AIM OF THE TASK: Your answer must be the exact lines below, starting with the line with "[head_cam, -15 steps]" and going on through the line with "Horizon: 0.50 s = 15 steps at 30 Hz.", both included, with no pictures.

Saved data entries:

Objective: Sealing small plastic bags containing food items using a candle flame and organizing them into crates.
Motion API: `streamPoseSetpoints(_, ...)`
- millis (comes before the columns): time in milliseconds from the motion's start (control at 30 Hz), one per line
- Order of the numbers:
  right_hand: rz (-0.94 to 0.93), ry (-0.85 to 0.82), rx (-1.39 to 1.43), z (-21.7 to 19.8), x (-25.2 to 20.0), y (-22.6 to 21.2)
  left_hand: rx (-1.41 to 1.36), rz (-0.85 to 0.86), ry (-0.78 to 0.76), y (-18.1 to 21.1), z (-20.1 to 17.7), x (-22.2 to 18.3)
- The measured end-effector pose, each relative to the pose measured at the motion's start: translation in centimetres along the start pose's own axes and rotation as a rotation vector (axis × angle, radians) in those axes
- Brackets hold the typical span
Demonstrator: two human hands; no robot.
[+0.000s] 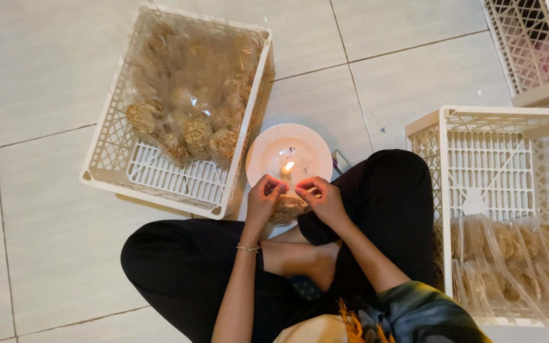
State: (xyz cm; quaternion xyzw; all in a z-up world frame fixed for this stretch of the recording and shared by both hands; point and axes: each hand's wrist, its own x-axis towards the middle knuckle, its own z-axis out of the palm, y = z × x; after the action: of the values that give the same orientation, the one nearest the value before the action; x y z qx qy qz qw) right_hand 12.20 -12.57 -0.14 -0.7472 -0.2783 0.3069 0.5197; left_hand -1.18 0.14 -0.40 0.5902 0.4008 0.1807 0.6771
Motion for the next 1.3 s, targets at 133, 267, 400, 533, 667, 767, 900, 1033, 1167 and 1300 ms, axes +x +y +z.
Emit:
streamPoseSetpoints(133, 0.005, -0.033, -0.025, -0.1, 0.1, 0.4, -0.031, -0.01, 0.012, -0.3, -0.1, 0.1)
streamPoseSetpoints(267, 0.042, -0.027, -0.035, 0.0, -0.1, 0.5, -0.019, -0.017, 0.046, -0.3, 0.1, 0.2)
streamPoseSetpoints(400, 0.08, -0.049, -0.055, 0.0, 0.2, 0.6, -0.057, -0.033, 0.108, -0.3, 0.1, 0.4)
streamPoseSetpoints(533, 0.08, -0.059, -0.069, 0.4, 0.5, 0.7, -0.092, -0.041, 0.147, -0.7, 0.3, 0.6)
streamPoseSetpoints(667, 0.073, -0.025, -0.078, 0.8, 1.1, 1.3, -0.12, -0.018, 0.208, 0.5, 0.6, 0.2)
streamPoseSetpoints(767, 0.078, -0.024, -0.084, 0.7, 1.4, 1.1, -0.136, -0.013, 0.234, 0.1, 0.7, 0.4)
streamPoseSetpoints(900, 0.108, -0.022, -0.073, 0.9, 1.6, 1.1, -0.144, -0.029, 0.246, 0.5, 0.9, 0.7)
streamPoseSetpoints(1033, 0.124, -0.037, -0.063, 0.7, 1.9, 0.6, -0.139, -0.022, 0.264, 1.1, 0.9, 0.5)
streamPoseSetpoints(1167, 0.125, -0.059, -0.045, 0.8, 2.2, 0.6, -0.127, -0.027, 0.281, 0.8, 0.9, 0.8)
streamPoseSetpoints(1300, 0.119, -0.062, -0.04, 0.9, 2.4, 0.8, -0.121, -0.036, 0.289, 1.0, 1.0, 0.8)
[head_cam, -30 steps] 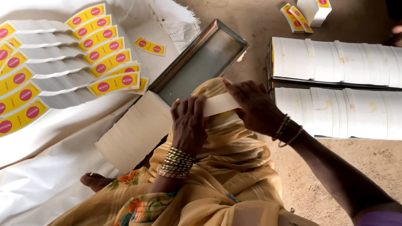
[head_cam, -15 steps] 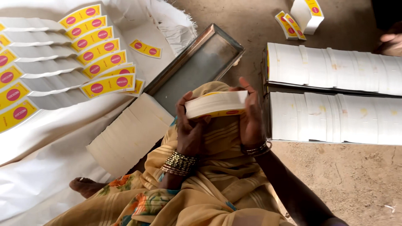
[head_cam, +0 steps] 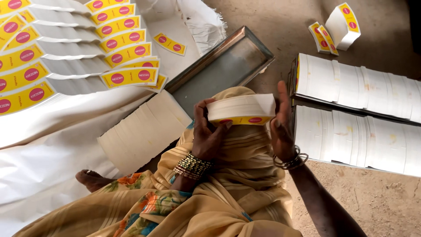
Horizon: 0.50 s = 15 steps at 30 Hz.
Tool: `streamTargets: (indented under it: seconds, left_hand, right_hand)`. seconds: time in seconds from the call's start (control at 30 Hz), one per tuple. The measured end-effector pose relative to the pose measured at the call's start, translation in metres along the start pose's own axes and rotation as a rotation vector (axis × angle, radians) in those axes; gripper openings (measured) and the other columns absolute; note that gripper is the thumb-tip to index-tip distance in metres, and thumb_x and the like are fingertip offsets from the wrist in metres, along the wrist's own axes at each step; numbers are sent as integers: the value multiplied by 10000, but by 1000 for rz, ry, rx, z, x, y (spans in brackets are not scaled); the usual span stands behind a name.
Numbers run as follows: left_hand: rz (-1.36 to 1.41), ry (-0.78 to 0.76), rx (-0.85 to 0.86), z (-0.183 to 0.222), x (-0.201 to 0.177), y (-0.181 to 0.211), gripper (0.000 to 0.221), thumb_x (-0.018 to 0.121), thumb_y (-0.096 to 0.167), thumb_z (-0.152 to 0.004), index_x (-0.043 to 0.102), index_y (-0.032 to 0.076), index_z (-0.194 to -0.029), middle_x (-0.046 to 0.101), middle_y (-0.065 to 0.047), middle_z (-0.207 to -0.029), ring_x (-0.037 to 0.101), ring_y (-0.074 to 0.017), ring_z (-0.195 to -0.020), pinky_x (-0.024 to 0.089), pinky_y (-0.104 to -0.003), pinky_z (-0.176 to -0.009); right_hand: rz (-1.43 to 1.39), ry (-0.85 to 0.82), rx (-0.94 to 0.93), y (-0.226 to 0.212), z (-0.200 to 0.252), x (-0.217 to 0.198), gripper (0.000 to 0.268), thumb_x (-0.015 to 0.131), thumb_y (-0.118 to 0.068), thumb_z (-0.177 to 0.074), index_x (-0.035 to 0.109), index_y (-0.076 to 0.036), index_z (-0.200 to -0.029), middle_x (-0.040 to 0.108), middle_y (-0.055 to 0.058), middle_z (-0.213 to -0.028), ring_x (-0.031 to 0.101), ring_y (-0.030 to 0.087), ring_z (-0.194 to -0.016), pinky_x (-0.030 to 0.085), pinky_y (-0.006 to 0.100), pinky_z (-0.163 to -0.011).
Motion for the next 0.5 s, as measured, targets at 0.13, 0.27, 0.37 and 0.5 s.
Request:
streamTargets:
  seconds: [0.13,0.27,0.37,0.5]
  left_hand:
    - [-131,28,39,2,0,9,639,785,68,-886,408,80,-1401,549,-112,-1272,567,-205,-1175,537,-374,-1006]
    - [-312,18,129,0,-2,20,628,789,97,-844,456,88,-1377,574,-106,-1243,587,-264,-1173,518,-402,-1017]
    - [-648,12,251,-3,1,36,478,807,132,-827,564,83,-1236,592,-121,-1240,584,-320,-1181,494,-438,-1028]
    - [-944,-44,320,-2,8,62,527,790,165,-792,524,23,-1224,561,-184,-1276,512,-380,-1204,389,-496,-1014]
  right_hand:
    - [51,-30,-93,-12,3,10,1102,693,-577,-944,20,-53,-1641,159,42,-1706,243,218,-1568,236,428,-1279]
    - [294,52,-128,-7,7,-5,1062,638,-575,-952,61,-77,-1691,352,228,-1649,357,311,-1532,321,448,-1262]
    - [893,19,-350,-36,5,9,970,528,-597,-988,95,-76,-1682,220,215,-1723,217,328,-1626,238,492,-1306]
    - [1375,-279,-459,-46,-5,24,1038,607,-604,-876,160,-14,-1603,270,243,-1635,187,397,-1539,132,606,-1233]
Point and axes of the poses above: each hand's wrist, its own z-axis away from the middle knuckle, its own x-axis out of the palm, y = z × x, the point moved 3 cm from there along -z, towards the middle knuckle
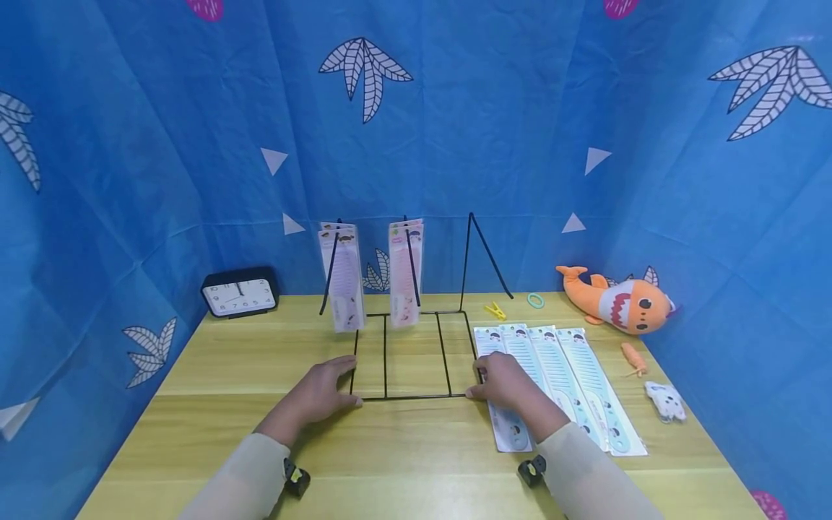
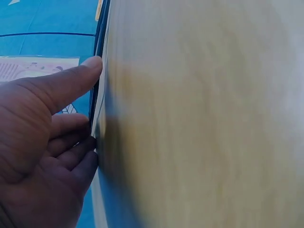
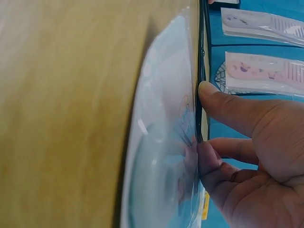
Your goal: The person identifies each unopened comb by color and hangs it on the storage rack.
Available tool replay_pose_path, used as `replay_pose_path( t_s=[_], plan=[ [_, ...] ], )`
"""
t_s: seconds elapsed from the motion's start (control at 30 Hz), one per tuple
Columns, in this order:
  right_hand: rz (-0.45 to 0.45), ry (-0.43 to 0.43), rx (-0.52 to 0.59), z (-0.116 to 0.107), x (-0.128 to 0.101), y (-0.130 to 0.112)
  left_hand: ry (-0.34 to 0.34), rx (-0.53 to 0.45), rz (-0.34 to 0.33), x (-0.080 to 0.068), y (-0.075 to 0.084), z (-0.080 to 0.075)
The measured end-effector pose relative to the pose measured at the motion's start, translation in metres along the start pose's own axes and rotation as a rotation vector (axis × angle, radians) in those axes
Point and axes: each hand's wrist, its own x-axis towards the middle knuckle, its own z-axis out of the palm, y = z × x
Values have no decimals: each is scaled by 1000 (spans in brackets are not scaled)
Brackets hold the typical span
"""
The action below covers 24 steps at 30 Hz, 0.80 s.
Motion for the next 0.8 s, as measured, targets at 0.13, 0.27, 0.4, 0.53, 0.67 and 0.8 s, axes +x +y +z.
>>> replay_pose_path(
  t_s=[0.13,0.27,0.4,0.53,0.67,0.8],
  plan=[
    [4,-1,2,0,0,0,2,4,-9,0,-1,1],
    [6,-1,6,-1,-1,0,12,-5,-16,0,0,2],
    [6,2,9,-2,-2,0,16,-11,-23,2,-1,4],
    [7,-2,10,-2,-3,0,6,3,-32,3,-2,7],
    [13,-3,7,-2,-4,-1,3,24,-36,3,-2,8],
    [1,4,-1,-2,-3,-3,6,26,-48,4,-2,6]
  ],
)
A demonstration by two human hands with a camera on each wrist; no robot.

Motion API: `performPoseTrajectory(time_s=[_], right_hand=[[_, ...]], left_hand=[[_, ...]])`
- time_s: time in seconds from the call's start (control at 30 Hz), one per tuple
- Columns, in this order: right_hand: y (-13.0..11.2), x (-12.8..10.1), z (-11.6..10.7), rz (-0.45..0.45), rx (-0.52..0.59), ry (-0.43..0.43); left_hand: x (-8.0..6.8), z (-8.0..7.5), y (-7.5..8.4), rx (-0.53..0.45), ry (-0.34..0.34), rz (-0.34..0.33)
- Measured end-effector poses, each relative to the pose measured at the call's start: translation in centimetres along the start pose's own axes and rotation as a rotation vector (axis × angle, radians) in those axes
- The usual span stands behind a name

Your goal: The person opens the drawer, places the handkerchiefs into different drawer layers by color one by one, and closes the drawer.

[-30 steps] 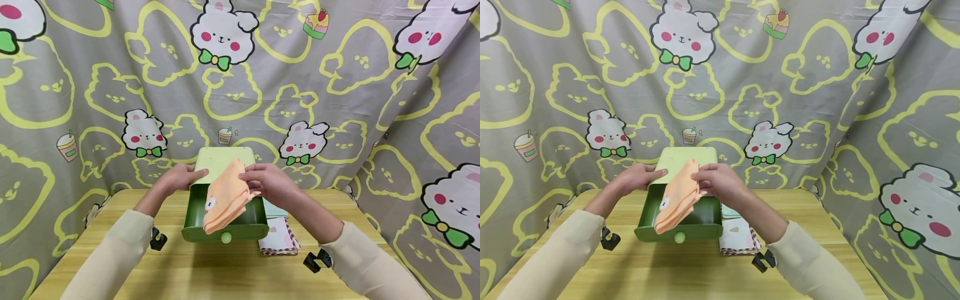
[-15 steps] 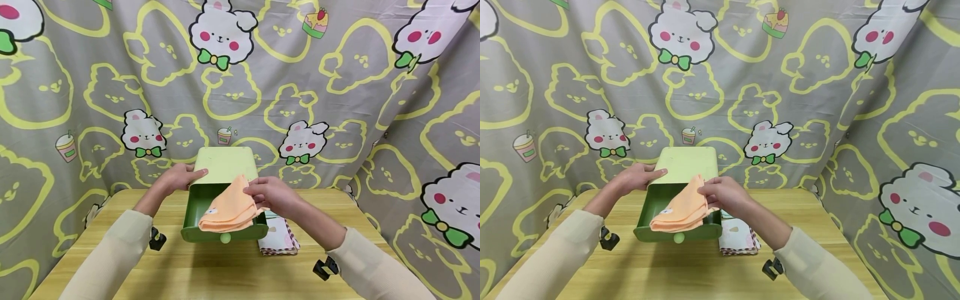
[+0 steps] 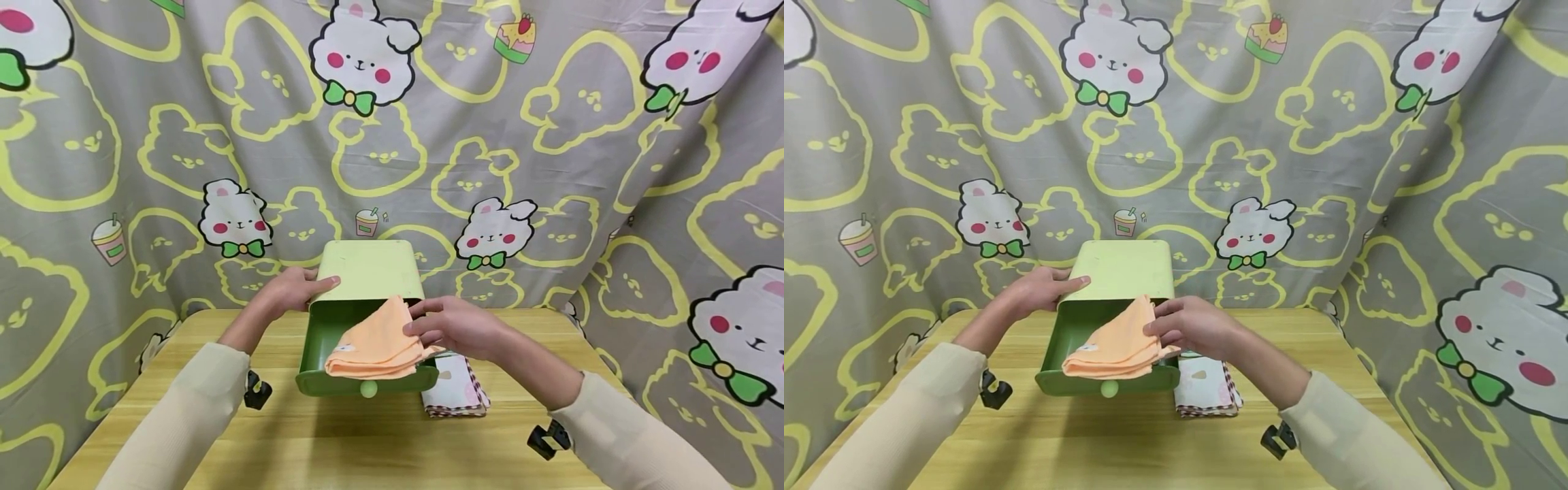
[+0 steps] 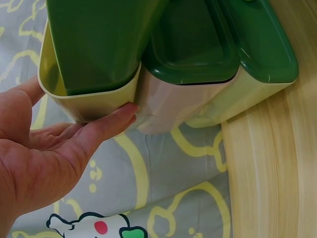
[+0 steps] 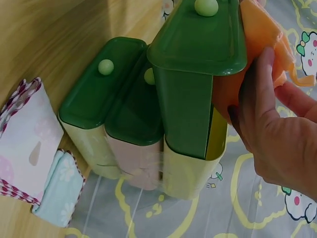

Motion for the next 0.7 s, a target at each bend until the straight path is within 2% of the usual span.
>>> performPoseTrajectory(time_s=[0.17,0.37,0.7], right_hand=[[0.3,-0.1,0.1,0.006,0.004,-0.020],[0.5,0.0,-0.4,-0.032,-0.084,0.026],[1.2,0.9,-0.7,-0.065,-0.064,0.104]], left_hand=[[0.1,0.0,0.0,-0.012,-0.007,-0.005],[0.1,0.0,0.0,-0.003,-0.004,-0.001],[0.0,-0.1,-0.1,-0.010,-0.007,-0.006]])
Point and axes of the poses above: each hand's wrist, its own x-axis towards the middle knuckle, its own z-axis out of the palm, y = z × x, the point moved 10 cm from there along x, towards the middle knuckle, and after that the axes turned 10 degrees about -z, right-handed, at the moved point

ANSWER SECTION:
[head_cam, -15 steps] 
[head_cam, +0 steps] 
Horizon: 0.50 s = 15 steps at 30 Hz.

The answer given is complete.